Task requirements:
Write back every line of the listing exactly, excluding images.

Entries supplied:
_____
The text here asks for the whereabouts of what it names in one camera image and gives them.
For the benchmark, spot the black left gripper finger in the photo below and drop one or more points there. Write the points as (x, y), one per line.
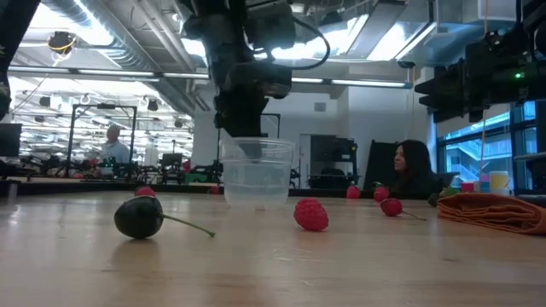
(241, 117)

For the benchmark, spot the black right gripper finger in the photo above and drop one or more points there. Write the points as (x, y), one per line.
(452, 108)
(448, 85)

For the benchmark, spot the red strawberry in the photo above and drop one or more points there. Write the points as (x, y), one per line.
(381, 195)
(353, 192)

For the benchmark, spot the large red raspberry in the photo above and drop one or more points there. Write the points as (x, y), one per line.
(311, 214)

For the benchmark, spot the small red berry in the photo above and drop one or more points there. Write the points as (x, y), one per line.
(145, 191)

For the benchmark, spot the dark cherry with green stem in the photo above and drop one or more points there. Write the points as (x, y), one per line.
(138, 217)

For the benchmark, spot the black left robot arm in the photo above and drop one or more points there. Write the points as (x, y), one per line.
(224, 47)

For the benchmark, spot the person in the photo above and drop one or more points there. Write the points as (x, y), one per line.
(416, 170)
(114, 151)

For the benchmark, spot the white bowl with strawberries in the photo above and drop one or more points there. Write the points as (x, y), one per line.
(256, 187)

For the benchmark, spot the green box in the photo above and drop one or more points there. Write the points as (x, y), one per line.
(195, 178)

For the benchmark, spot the red box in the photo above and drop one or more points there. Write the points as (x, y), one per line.
(467, 187)

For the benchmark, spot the black office chair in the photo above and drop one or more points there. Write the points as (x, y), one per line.
(171, 162)

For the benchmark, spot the blue pink box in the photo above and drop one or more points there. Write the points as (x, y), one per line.
(483, 185)

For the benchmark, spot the green item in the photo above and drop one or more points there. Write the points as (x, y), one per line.
(445, 192)

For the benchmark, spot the long tube light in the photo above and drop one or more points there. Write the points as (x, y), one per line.
(106, 73)
(362, 83)

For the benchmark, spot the yellow white cup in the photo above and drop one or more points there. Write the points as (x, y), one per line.
(499, 181)

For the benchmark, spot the black leaning panel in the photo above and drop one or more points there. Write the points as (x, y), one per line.
(379, 162)

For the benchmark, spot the black equipment rack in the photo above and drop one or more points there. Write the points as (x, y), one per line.
(332, 149)

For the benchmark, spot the black monitor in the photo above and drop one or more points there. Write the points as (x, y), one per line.
(9, 140)

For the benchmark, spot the dome security camera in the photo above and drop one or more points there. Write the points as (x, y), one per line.
(406, 65)

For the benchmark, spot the window with black frame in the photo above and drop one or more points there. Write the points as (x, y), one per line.
(478, 153)

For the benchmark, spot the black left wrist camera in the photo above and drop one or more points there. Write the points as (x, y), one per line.
(273, 27)

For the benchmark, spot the grey wall vent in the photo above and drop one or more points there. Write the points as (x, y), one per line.
(320, 106)

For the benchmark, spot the silver ventilation duct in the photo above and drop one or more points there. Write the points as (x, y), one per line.
(123, 55)

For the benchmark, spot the tall black frame stand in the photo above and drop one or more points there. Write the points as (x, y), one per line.
(104, 106)

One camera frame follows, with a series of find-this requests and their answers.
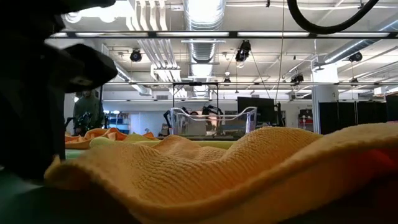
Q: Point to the black beam with light strips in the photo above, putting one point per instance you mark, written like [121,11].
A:
[192,34]

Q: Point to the red shelf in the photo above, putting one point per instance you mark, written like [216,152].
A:
[306,123]

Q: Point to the hanging black camera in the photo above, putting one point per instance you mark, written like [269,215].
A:
[297,78]
[243,51]
[136,55]
[355,56]

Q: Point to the orange microfiber towel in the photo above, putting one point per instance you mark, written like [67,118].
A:
[93,137]
[217,174]

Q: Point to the black monitor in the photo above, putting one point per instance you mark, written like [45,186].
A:
[261,109]

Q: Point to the narrow black partition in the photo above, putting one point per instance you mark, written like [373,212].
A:
[392,107]

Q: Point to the yellow microfiber towel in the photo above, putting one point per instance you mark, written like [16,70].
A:
[102,141]

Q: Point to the wide black partition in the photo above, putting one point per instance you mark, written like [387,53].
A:
[351,116]

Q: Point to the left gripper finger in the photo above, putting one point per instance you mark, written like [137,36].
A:
[46,93]

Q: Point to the clear plastic bin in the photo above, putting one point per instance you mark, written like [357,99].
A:
[186,124]

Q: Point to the white column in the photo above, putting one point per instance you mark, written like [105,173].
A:
[325,93]

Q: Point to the person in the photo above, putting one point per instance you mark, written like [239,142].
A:
[88,109]

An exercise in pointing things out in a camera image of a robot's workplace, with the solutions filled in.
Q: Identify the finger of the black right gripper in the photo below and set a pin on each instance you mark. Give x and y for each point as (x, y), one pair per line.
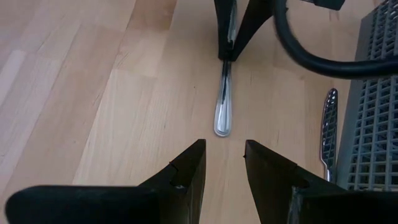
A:
(224, 31)
(252, 21)

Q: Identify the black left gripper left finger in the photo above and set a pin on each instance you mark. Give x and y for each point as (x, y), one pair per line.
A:
(186, 180)

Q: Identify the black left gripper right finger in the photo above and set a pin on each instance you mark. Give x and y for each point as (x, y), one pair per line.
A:
(267, 180)

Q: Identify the silver knife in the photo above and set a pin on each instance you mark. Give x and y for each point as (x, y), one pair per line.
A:
(329, 124)
(223, 105)

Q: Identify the grey mesh cutlery basket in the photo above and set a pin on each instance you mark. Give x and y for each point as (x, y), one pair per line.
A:
(373, 124)
_____
Response below:
The text here asks for the whereabouts of what it names in one camera image and gives them.
For the benchmark, spot the black left gripper finger in the photo below and drop one or more points there. Write the points as (x, y), one per line.
(241, 117)

For the benchmark, spot the black right gripper finger in the photo above and drop one or more points there. Write the points as (x, y), one per line.
(452, 108)
(448, 85)

For the benchmark, spot the red strawberry in the photo above and drop one or more points there. Write the points as (x, y), one per line.
(381, 195)
(353, 192)

For the benchmark, spot the large red raspberry in the photo above and drop one or more points there. Write the points as (x, y), one per line.
(311, 214)

For the benchmark, spot the small red berry in the photo above and drop one or more points there. Write the points as (x, y), one per line.
(145, 191)

For the benchmark, spot the dark cherry with green stem in the photo above and drop one or more points there. Write the points as (x, y), one per line.
(138, 217)

For the benchmark, spot the black left robot arm in the photo above and drop one or more points there. Write the points as (x, y), one per line.
(224, 47)

For the benchmark, spot the person in the photo above and drop one or more points there. Write the points as (x, y), one per line.
(416, 170)
(114, 151)

For the benchmark, spot the white bowl with strawberries in the photo above and drop one or more points there. Write the points as (x, y), one per line.
(256, 187)

For the benchmark, spot the green box in the photo above and drop one or more points there. Write the points as (x, y), one per line.
(195, 178)

For the benchmark, spot the red box in the photo above and drop one or more points there. Write the points as (x, y), one per line.
(467, 187)

For the benchmark, spot the black office chair in the photo above and drop one or more points there. Write the points as (x, y), one per line.
(171, 162)

For the benchmark, spot the blue pink box in the photo above and drop one or more points there. Write the points as (x, y), one per line.
(483, 185)

For the benchmark, spot the green item in the photo above and drop one or more points there. Write the points as (x, y), one per line.
(445, 192)

For the benchmark, spot the long tube light in the photo above and drop one or more points there. Write the points as (x, y), one per line.
(106, 73)
(362, 83)

For the benchmark, spot the yellow white cup in the photo above and drop one or more points there. Write the points as (x, y), one per line.
(499, 181)

For the benchmark, spot the black leaning panel in the photo above and drop one or more points there. Write the points as (x, y), one per line.
(379, 162)

For the benchmark, spot the black equipment rack in the photo above and drop one or more points there. Write the points as (x, y), one per line.
(332, 149)

For the benchmark, spot the black monitor in the photo above and drop one or more points there. Write the points as (x, y), one per line.
(9, 140)

For the benchmark, spot the dome security camera in the photo above and drop one or more points there. Write the points as (x, y), one per line.
(406, 65)

For the benchmark, spot the window with black frame in the photo above and drop one or more points there. Write the points as (x, y), one per line.
(478, 153)

For the benchmark, spot the black left wrist camera in the photo above and drop one or more points there. Write the points as (x, y), one per line.
(273, 27)

For the benchmark, spot the grey wall vent in the photo above and drop one or more points there. Write the points as (x, y), one per line.
(320, 106)

For the benchmark, spot the silver ventilation duct in the photo above and drop one or more points there. Write the points as (x, y), one per line.
(123, 55)

For the benchmark, spot the tall black frame stand in the photo above and drop one or more points there. Write the points as (x, y), one per line.
(104, 106)

One camera frame follows, with a series of find-this requests and their answers.
Q: Point to the black beam with light strips in the photo above, putting one point per instance you mark, written like [121,11].
A:
[192,34]

Q: Point to the red shelf in the photo above, putting one point per instance you mark, written like [216,152].
A:
[306,123]

Q: Point to the hanging black camera in the photo above, putting one point per instance you mark, written like [269,215].
A:
[297,78]
[243,51]
[136,55]
[355,56]

Q: Point to the orange microfiber towel in the photo above, putting one point per instance you mark, written like [67,118].
A:
[93,137]
[217,174]

Q: Point to the black monitor in the photo above, putting one point per instance you mark, written like [45,186].
A:
[261,109]

Q: Point to the narrow black partition in the photo above, putting one point per instance you mark, written like [373,212].
A:
[392,107]

Q: Point to the yellow microfiber towel in the photo above, putting one point per instance you mark, written like [16,70].
A:
[102,141]

Q: Point to the wide black partition in the photo above, putting one point per instance you mark, written like [387,53].
A:
[351,116]

Q: Point to the left gripper finger in the photo above, putting one point per instance you mark, written like [137,36].
A:
[46,93]

Q: Point to the clear plastic bin in the photo above, putting one point per instance you mark, written like [357,99].
A:
[186,124]

Q: Point to the white column in the photo above, putting one point per instance you mark, written like [105,173].
A:
[325,93]

Q: Point to the person in the photo above, putting one point per instance you mark, written like [239,142].
A:
[88,109]

An exercise in pointing things out in a camera image of a robot's workplace, with the solutions filled in.
Q: Identify the finger of the black right gripper in the photo below and set a pin on each instance you mark. Give x and y for each point as (x, y), one pair per line.
A:
(224, 31)
(252, 21)

Q: Identify the black left gripper left finger in the photo above and set a pin on each instance you mark. Give x and y for each point as (x, y), one pair per line.
A:
(186, 180)

Q: Identify the black left gripper right finger in the photo above and set a pin on each instance you mark. Give x and y for each point as (x, y), one pair per line.
A:
(267, 180)

Q: Identify the silver knife in the photo above and set a pin on each instance you mark. Give x and y for each point as (x, y), one pair per line.
A:
(329, 124)
(223, 105)

Q: Identify the grey mesh cutlery basket in the photo above and set a pin on each instance you mark. Give x and y for each point as (x, y), one pair per line.
A:
(373, 124)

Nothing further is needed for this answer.